_WORK REQUEST_.
Starting with the first line of the material, reproduce exactly each line up to and including the one that contains "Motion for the", leaving out every picture.

_GIVEN DATA_.
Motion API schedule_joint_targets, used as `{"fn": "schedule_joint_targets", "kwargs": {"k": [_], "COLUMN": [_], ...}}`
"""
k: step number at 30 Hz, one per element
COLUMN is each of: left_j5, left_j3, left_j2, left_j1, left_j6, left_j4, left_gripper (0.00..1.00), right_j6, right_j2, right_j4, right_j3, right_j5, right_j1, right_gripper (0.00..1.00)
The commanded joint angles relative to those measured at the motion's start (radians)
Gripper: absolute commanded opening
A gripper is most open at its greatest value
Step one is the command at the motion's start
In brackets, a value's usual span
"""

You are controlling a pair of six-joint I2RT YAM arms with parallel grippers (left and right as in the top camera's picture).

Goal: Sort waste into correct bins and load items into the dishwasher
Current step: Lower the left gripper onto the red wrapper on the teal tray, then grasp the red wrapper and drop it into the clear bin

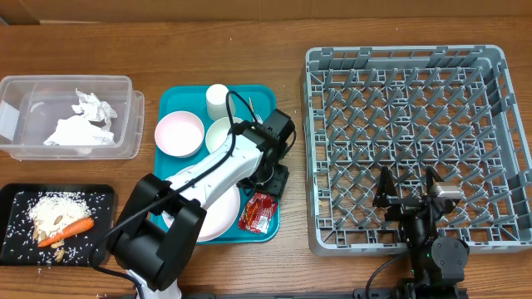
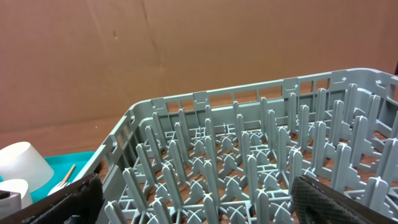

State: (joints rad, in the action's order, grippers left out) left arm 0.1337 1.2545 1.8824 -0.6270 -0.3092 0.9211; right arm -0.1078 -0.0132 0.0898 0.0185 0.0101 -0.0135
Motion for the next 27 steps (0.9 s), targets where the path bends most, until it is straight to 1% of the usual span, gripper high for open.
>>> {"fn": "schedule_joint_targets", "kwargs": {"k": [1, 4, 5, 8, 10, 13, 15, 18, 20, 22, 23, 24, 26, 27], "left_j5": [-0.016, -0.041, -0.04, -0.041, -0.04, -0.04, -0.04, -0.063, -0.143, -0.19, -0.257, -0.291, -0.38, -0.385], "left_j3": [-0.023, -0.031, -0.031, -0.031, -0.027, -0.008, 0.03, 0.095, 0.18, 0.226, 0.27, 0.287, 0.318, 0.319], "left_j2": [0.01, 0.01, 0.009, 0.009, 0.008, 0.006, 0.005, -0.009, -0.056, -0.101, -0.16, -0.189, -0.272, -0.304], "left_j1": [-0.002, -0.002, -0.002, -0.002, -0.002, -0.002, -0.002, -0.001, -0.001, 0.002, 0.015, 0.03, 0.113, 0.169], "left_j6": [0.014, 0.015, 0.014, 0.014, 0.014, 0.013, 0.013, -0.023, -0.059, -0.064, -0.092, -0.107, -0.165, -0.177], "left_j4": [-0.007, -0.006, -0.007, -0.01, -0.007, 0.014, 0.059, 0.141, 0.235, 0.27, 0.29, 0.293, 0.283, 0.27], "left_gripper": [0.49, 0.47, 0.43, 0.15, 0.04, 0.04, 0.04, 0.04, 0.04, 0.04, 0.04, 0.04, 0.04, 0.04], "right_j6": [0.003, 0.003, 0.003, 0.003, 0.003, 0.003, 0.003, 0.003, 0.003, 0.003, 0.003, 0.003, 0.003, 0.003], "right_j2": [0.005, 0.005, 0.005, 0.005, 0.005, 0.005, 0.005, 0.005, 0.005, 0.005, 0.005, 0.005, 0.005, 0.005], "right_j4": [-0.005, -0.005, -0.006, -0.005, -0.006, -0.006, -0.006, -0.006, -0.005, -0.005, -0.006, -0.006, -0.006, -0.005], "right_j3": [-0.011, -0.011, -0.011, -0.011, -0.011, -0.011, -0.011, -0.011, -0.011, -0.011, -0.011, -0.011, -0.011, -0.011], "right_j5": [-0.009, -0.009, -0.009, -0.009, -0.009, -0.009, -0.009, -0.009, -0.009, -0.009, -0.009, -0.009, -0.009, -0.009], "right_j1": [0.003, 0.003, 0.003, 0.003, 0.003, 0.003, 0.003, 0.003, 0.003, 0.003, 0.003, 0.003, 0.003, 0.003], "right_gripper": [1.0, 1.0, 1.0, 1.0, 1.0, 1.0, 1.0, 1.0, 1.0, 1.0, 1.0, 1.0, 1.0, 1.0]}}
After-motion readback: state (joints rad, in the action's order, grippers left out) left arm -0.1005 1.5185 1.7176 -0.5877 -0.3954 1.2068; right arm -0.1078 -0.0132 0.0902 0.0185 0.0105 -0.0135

_RESULT FOR THIS TASK_.
Motion API schedule_joint_targets, used as `{"fn": "schedule_joint_targets", "kwargs": {"k": [_], "COLUMN": [_], ...}}`
"""
k: step number at 30 Hz, one per element
COLUMN is each of: left_j5, left_j3, left_j2, left_j1, left_j6, left_j4, left_gripper (0.00..1.00), right_j6, right_j2, right_j4, right_j3, right_j5, right_j1, right_gripper (0.00..1.00)
The commanded joint angles relative to those measured at the motion's start (radians)
Gripper: absolute commanded opening
A gripper is most open at its greatest value
Step one is the command at the motion's start
In brackets, a value's usual span
"""

You are controlling a pair of six-joint I2RT YAM arms with parallel grippers (left and right as in the top camera's picture).

Goal: Sort waste into correct bins and load items into the dishwasher
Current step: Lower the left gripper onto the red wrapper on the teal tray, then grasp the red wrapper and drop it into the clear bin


State: (joints rad, in the action's order, grippers left out) left arm 0.1337 1.2545 1.8824 -0.6270 -0.3092 0.9211; right arm -0.1078 -0.0132 0.0898 0.0185 0.0101 -0.0135
Motion for the next 27 steps (0.9 s), targets where the path bends most, until it is straight to 1% of the usual span, gripper high for open.

Work on this exercise has been completed.